### Task description
Across the data below, how many lines have the word "frame" in them? Respond with the number alone.

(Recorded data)
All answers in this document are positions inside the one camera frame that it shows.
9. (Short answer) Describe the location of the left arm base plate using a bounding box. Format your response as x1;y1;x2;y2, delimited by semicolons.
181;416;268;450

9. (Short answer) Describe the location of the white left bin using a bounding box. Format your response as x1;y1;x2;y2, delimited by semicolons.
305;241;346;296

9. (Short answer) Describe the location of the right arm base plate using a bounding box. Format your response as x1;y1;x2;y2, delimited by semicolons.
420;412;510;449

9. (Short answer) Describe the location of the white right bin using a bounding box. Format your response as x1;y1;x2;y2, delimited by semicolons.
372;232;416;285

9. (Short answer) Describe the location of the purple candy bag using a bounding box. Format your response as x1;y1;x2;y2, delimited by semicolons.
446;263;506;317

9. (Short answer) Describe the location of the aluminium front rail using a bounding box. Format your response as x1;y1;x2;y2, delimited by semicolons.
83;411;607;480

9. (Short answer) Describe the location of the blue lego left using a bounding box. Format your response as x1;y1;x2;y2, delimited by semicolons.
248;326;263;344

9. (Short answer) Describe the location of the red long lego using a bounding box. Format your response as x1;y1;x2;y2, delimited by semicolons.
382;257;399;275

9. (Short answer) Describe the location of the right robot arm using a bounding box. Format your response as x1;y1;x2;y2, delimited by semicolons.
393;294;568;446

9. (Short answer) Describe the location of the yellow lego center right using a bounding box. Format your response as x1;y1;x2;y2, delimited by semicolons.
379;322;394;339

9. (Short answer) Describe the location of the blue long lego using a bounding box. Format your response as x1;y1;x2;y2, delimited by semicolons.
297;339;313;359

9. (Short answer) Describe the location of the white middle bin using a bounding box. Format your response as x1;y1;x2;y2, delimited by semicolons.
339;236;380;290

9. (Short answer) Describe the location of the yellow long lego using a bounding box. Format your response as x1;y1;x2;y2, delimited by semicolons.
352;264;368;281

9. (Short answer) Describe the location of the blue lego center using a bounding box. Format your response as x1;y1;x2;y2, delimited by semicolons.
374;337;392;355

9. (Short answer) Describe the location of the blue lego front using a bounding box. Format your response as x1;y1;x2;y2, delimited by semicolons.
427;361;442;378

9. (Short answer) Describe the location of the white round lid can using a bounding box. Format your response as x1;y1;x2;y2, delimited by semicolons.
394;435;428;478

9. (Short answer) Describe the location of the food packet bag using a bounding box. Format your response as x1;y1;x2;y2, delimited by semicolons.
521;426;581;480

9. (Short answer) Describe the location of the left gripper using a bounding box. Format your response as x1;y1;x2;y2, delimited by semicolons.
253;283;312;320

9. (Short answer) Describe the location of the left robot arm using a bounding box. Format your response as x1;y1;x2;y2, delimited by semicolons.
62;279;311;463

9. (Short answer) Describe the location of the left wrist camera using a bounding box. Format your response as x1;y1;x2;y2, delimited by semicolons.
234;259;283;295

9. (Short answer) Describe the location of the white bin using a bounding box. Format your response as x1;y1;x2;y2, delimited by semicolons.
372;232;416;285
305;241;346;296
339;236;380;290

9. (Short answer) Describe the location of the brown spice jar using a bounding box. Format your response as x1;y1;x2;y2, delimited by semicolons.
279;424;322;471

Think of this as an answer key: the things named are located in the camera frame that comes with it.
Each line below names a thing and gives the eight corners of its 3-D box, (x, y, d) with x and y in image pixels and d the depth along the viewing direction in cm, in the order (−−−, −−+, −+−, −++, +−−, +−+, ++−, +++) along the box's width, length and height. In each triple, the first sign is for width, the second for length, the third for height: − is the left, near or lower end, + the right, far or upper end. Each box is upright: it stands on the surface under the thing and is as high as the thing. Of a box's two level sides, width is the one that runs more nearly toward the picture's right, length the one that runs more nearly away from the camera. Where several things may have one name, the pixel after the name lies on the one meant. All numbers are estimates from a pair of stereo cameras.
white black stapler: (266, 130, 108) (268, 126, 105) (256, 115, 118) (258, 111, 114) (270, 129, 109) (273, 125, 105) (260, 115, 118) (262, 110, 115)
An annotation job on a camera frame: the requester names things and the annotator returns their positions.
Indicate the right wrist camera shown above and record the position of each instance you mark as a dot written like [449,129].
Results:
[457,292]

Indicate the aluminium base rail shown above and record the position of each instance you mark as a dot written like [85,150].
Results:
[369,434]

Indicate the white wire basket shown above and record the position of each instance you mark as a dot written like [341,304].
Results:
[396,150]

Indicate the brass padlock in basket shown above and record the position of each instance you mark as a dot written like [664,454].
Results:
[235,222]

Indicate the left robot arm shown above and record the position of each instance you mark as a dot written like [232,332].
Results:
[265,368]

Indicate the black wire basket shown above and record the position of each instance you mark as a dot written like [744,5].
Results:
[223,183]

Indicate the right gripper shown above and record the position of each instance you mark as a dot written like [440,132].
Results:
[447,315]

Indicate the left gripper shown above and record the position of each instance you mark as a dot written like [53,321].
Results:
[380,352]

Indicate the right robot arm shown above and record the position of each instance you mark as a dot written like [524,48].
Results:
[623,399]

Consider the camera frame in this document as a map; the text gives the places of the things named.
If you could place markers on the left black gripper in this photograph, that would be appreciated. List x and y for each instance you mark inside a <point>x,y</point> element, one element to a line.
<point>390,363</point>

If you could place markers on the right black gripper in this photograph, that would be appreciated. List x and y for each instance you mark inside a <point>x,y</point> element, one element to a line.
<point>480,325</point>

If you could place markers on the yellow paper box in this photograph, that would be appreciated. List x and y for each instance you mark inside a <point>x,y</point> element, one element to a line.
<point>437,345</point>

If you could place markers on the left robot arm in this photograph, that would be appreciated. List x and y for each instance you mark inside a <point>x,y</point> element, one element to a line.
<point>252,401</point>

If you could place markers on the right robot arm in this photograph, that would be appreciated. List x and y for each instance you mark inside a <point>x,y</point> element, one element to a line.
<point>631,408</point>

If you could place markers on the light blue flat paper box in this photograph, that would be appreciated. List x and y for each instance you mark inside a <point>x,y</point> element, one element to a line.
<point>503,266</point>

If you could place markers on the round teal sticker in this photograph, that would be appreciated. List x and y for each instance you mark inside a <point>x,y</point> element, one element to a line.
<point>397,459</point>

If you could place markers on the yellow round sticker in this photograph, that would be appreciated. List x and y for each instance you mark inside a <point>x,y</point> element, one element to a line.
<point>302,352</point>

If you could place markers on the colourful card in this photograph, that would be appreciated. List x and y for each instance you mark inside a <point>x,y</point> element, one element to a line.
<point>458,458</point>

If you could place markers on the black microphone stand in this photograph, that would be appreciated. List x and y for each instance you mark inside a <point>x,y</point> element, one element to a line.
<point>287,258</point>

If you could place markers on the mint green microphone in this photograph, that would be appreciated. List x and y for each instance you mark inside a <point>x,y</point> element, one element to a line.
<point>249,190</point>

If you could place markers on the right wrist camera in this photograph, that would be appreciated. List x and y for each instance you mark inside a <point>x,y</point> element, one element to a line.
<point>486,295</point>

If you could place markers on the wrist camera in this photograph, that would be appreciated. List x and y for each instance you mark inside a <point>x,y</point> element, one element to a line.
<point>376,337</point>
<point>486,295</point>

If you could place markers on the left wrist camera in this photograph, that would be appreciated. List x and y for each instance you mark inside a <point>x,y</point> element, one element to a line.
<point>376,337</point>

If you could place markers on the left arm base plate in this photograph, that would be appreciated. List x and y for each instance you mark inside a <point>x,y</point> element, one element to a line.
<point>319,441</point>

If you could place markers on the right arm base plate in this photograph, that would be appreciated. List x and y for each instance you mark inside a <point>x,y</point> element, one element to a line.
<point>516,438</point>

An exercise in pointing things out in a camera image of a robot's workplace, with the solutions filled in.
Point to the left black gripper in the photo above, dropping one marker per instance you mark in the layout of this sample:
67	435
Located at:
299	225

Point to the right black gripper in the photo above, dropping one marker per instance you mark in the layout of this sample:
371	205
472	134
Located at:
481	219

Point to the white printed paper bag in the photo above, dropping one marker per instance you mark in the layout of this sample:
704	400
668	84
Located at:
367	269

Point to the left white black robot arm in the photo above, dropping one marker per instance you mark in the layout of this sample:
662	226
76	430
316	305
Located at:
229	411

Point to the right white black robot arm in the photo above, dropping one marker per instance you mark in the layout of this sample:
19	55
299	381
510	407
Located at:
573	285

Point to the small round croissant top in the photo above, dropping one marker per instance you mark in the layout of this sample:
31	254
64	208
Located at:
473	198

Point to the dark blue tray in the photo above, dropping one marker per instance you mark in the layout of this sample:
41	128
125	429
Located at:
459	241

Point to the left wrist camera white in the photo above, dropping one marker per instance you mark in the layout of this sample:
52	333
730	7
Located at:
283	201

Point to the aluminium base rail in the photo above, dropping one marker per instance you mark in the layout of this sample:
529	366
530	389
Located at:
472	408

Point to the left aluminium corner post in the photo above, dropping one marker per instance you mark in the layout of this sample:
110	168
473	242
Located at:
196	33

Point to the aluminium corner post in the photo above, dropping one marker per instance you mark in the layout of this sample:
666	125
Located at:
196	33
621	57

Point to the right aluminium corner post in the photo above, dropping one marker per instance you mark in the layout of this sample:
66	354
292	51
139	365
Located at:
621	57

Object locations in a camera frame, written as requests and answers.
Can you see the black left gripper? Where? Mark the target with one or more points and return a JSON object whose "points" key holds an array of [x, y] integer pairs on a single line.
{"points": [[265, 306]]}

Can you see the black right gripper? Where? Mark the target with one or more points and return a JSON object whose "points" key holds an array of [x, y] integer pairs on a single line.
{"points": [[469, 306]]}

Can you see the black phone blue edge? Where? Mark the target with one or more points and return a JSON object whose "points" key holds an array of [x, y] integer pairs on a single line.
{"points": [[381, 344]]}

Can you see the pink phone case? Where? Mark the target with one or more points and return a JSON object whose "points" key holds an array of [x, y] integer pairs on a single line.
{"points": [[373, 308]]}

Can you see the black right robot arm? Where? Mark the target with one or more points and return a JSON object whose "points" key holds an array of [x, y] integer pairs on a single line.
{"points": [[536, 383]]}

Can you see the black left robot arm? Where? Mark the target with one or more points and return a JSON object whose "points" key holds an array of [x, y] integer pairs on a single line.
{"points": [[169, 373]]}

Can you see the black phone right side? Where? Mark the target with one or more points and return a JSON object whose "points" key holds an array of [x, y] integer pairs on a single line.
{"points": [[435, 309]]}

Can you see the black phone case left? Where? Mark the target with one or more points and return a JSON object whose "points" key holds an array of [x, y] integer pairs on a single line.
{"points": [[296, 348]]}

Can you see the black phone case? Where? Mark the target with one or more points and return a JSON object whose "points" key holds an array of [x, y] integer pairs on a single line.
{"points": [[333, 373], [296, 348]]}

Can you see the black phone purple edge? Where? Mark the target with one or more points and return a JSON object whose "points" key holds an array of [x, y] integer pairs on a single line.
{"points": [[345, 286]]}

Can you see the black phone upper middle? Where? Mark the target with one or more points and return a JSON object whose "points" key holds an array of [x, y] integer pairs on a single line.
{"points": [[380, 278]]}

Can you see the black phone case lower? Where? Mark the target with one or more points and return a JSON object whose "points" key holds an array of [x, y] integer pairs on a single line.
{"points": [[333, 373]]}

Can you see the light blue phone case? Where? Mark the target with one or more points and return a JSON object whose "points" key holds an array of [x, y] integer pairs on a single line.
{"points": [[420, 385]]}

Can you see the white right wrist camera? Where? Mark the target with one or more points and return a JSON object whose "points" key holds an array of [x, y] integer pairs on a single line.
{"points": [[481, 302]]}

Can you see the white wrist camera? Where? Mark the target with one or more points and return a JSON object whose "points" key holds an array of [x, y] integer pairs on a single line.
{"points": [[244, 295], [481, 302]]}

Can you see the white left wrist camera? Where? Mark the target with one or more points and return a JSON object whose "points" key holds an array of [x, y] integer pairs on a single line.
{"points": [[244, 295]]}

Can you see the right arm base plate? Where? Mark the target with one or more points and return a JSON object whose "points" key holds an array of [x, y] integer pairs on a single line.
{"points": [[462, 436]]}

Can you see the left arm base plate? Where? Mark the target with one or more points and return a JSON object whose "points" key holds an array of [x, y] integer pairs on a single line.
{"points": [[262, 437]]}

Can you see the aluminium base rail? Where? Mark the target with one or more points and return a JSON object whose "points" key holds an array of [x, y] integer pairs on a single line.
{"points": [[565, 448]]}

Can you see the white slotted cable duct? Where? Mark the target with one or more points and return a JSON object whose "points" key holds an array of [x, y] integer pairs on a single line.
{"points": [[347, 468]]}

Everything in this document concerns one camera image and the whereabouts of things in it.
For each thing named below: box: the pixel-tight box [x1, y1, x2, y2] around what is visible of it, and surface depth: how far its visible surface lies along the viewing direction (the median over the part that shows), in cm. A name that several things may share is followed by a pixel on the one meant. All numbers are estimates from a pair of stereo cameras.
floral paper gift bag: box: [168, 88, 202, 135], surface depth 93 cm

### Solution below
5